→ Requirement
Write out exactly the lines below that run from the one containing "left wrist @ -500" through the one containing "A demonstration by", both included, with no other lines.
====
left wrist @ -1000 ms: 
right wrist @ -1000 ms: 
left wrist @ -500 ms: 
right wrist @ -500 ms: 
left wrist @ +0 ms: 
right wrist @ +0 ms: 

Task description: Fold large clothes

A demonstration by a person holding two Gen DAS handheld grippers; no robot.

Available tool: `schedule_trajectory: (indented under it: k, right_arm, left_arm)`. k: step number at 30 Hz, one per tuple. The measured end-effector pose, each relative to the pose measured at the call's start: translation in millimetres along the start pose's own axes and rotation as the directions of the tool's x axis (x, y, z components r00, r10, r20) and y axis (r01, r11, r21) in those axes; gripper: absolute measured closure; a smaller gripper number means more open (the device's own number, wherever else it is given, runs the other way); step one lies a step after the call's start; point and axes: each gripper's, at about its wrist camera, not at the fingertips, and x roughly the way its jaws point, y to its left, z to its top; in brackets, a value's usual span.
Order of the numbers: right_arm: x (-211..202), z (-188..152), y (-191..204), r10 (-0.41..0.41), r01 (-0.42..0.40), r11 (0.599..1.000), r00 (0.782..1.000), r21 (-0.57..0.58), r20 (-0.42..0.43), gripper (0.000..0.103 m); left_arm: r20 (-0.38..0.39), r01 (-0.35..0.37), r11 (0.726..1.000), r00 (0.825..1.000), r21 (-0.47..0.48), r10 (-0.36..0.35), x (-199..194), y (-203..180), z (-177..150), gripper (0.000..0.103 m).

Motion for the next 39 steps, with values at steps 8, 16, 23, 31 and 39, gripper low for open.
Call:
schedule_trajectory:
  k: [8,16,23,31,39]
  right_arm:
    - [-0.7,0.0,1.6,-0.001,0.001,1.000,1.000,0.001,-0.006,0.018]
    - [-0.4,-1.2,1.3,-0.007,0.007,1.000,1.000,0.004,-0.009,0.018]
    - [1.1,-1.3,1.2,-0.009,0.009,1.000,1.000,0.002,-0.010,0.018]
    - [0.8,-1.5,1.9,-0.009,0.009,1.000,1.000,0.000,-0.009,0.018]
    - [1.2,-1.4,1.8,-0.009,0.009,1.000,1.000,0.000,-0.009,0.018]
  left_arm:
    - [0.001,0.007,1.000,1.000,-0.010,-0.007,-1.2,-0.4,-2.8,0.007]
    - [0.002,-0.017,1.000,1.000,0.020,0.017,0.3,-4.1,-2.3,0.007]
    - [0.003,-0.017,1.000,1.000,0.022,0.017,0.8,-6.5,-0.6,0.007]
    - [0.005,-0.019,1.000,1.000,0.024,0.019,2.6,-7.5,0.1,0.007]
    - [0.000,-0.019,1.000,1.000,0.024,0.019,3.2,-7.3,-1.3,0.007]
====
→ Written answer
left wrist @ -500 ms: 
right wrist @ -500 ms: 
left wrist @ +0 ms: 
right wrist @ +0 ms: 

Task description: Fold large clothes

A demonstration by a person holding two Gen DAS handheld grippers; no robot.

For this exercise, the work is now complete.